A rocket Ariane 6 here in 2020 or 2025. This is what calls for a report submitted recently to the French Prime Minister by CEA, DGA and CNES for take over of Ariane 5 and Soyuz launchers to this horizon. It is therefore suggested by the France, country leader in launch vehicles, to its European partners. Given the time required to complete such a between fifteen and twenty years program, a decision of principle must be taken in 2011, at the next Council of Ministers of the space agency European. Its Director General, Jean-Jacques Dordain, will have the opportunity to give his point of view today, at a press conference.
If it is obviously too early to describe in detail the technological building blocks of the future rocket, the report already provides the main features. Ariane 6 should first be monocharge and scalable to launch commercial, and institutional satellites (including military) in the range of 3 to 6 tons. "It is the first time that a report on the future of Ariane part of the evolution of the needs of the market," welcomes Jean-Yves the Gall, CEO of Arianespace. With this report back to the fundamentals of space policy, instead of focusing only on the maintenance of skills. "In the clear: no question of leaving the ideas of engineers for feeding studies offices.

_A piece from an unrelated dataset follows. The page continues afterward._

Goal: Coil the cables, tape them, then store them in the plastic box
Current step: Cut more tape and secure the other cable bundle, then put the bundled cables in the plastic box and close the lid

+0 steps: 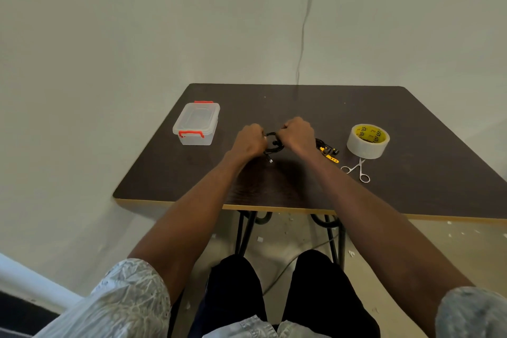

Second objective: build a launcher "very competitive in terms of launch costs, construction and operation. And this is where the shoe pinches, because the sector industrial European can win in competitiveness without calling into question of the geographical return principle, that the workload be distributed in proportion to the money invested by each country. "Unchanged distribution of work, it cannot do much", noted François Auque, CEO of EADS Astrium, the industrial contractor for Ariane, who believes have done the maximum in the workforce. The question of the cost of launches should yet be treated as business, the report recommends a break with the current situation.
European preference
With growing competition from China and the India particular, the launching of commercial satellites market will prove more difficult. The rapporteurs advocate therefore that, in future, Arianespace Launches in priority for institutional satellites and just what is telecommunications satellites to "satisfy the minimum rate" of fire for the reliability of the rocket (5 or 6 per year). But to do this, two conditions must be met, which augurs a lot of debates between European.
The first is that the Member States adopt the principle of European preference. That is, they undertake to place their military satellites or semi-public on Ariane. This is far from being the case today: Italians, for example, launched in April a military satellite from a Russian rocket. "Both industrial and as citizen, I support the European preference", reacts Reynald Seznec, CEO of Thales Alenia Space Franco-Italian satellite manufacturer. The second condition, of course, is that those countries have the impression of financially.
And this is where it begins on the question of the cost of launches. "The European preference is arguable that if it is exercised in the best conditions of costs for the Member States financing the launcher sector, which is clearly not the case of the unanimous view of stakeholders", find indeed the rapporteurs.